And Now For Something Completely Different
I am not usually at a loss for words. Anyone who’s met me
knows I typically have something to say. I’m also usually the one asking
questions – insatiably curious about how couples met each other, what people do
for a living, how they fell in love, why they stay together, what gets them
jazzed about life.
But Ron’s inquiry stumped me.
“What do you love to write? What’s
your niche?”
The four of us were chatting over dinner in the
unimaginatively named eatery The Restaurant aboard the Viking expedition ship
Polaris, somewhere off the coast of Antarctica. It was a bucket-list trip of a
lifetime over Christmas and New Year’s. Phil and I had fallen in with a small
group of extraordinary travelers during a pre-cruise extension in Iguazu Falls,
Argentina. Christine and I clicked right away, sharing intimacies and laughter
like sisters or long-time besties with surprising ease. She and Ron had been
together for 22 years, and interactions between them crackled with a lively tension
that came off as romantic fire rather than familiar contempt.
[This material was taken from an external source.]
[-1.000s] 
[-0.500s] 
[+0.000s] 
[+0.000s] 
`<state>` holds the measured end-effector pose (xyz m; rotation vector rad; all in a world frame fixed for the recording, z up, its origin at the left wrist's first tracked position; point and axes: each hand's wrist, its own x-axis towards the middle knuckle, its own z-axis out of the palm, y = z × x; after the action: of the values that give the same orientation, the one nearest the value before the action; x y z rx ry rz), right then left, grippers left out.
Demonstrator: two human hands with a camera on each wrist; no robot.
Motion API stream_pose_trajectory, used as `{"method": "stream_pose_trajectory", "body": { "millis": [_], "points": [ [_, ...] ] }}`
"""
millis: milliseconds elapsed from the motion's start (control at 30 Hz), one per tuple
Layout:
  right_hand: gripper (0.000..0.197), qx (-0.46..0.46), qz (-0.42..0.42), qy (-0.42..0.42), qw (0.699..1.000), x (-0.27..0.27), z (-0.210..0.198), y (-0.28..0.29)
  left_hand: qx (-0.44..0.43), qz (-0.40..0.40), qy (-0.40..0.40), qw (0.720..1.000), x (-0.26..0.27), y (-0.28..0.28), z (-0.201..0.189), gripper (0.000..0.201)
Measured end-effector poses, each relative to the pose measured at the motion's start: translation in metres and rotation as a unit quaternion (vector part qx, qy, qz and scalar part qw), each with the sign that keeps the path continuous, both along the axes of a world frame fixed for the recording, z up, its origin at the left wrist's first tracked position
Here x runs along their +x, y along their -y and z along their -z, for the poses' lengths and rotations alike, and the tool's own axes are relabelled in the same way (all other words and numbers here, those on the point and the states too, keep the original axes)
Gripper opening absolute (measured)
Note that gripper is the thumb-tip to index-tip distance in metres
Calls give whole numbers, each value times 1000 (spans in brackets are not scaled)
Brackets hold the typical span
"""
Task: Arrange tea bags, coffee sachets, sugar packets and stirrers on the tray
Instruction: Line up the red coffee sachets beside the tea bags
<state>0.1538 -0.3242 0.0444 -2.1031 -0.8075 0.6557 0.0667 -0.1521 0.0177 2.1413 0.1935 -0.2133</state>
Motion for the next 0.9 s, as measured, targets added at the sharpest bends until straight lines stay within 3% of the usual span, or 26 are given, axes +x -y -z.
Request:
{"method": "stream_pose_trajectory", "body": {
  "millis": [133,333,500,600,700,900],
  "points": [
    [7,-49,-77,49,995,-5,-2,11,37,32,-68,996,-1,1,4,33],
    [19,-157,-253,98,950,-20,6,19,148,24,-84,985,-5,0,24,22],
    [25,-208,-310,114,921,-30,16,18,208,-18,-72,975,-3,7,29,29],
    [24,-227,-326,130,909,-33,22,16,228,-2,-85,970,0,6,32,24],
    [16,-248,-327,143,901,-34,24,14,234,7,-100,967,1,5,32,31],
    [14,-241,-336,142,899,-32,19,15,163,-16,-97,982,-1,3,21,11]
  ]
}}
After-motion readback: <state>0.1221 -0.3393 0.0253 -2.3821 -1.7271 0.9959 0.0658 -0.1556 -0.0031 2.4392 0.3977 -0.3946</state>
They heard through others in our little group that I had
lost my job shortly before the trip. I explained the circumstances plainly
under Ron’s intense gaze:
I had been a full-time freelance
writer, successfully supporting myself as my own boss, for four years. When the
marketing agency that provided the lion’s share of my work converted to
in-house content creation, I felt desperate enough to accept a full-time
position on their staff. For 10 and a half months, I put in 8-to-5 hours and tolerated
a cohort of colleagues in their early 20s to mid-30s. I did my best to balance
fitting into the buzzy culture and maintaining a sense of self, with dubious
results. As my assignments dwindled, I struggled to justify my eight hours a
day. Everyone there reassured me that this was simply “low tide,” and work
would pick up in the new year. One week before Thanksgiving, right after my
team’s 8:15 am daily huddle, my team lead told me that “management has decided
to eliminate your position, effective immediately.” I was told I’d be eligible
for unemployment insurance and COBRA before being escorted from the office.
This short-hand version of my situation led to expressions
of sympathy and empathy – which quickly (and humanely) turned to explorations
of my acumen and experience as a writer.
Which Ron eventually fine-tuned to lock in on the Big
Question I’d been struggling with internally since that fateful Thursday in
November:
“What do you love to write? What’s your niche?”
My knee-jerk reaction mirrored the self-promotion I’d
learned to detest in my job search. “I can write about anything!” I listed all
the industries I’d written ad copy for at the agency and as a freelance SEO
writer. Commercial lighting, flight schools, custom home building, interior
design, rubber manufacturing, hair salon rentals.
Ron batted away those superficial answers with the barely
contained impatience of a shrewd businessman.
“Sure, but what do you LOVE to write?” He took a pull off
his Old Fashioned. “What gets you excited about writing?”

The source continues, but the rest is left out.